Deep Learning Seminar – Dmitry Yarotsky – Universal Formulas and Neural Networks
Oct 18, 2024
11:00AM to 12:00PM
Date/Time
Date(s) - 18/10/2024
11:00 am - 12:00 pm
Area: Approximation Theory of Deep Neural Networks
Location: Zoom
https://mcmaster.zoom.us/j/91523393302
Meeting ID: 915 2339 3302
Speaker: Dmitry Yarotsky
Title: Universal Formulas and Neural Networks
Abstract: Universal formulas are parameterized analytical expressions of fixed complexity that can approximate any continuous function. The Universal Approximation Theorem states that expressions like a single-layer neural network can approximate any function if the number of neurons is increased indefinitely. However, it turns out that with a certain choice of activation functions and network architecture, one can achieve this with a fixed number of neurons.

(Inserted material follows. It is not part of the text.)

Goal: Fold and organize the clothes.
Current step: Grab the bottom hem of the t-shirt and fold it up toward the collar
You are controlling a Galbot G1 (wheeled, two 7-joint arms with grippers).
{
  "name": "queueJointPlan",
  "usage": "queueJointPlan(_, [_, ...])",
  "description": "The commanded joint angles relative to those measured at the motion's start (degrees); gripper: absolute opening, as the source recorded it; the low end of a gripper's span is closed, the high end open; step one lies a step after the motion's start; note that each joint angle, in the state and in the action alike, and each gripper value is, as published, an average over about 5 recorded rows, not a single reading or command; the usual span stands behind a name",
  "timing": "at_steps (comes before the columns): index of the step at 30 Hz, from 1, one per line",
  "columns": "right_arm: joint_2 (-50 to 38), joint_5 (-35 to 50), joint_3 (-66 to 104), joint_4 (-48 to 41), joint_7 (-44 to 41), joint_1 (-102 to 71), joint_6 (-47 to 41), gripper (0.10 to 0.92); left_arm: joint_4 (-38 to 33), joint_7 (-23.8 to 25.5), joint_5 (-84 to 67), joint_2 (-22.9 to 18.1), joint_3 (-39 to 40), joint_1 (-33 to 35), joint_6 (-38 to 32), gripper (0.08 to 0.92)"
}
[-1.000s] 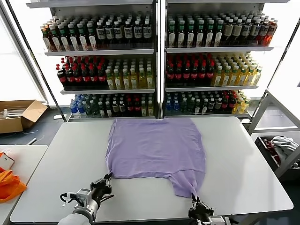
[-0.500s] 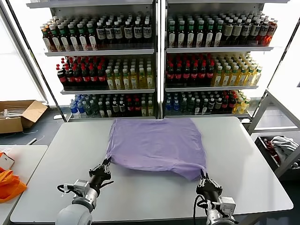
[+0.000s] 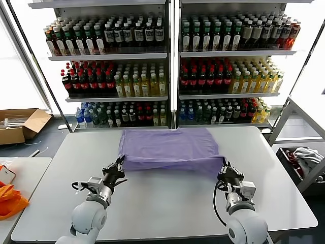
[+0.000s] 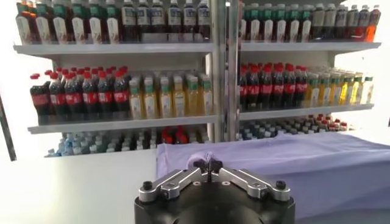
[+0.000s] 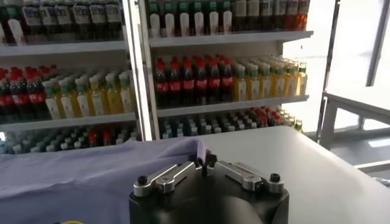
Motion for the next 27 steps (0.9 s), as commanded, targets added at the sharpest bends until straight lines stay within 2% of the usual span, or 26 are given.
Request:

This raises two natural follow-up questions: 1) What structural conditions enable this possibility? and 2) Can the parameters of such a network be learned through gradient descent (GD)? Regarding the first question, it can be inferred from the theory of Pfaffian functions that the neural network must include the sine function with an unbounded argument. From the theory of algebraically transcendental functions and Van der Waerden’s theorem, it follows that single-layer networks with classical activations satisfy algebraic equations and therefore cannot be finitely universal. Regarding the second question, if the dimensionality of the target function space exceeds the number of parameters W, gradient descent cannot learn arbitrary target functions. In particular, Borsuk-Ulam’s theorem implies that any set of target functions homeomorphic to a W-sphere contains unlearnable targets. On the other hand, if a probabilistic measure is defined on the space of targets, a model can be constructed that GD-learns a fat Cantor set of targets with arbitrarily high probability.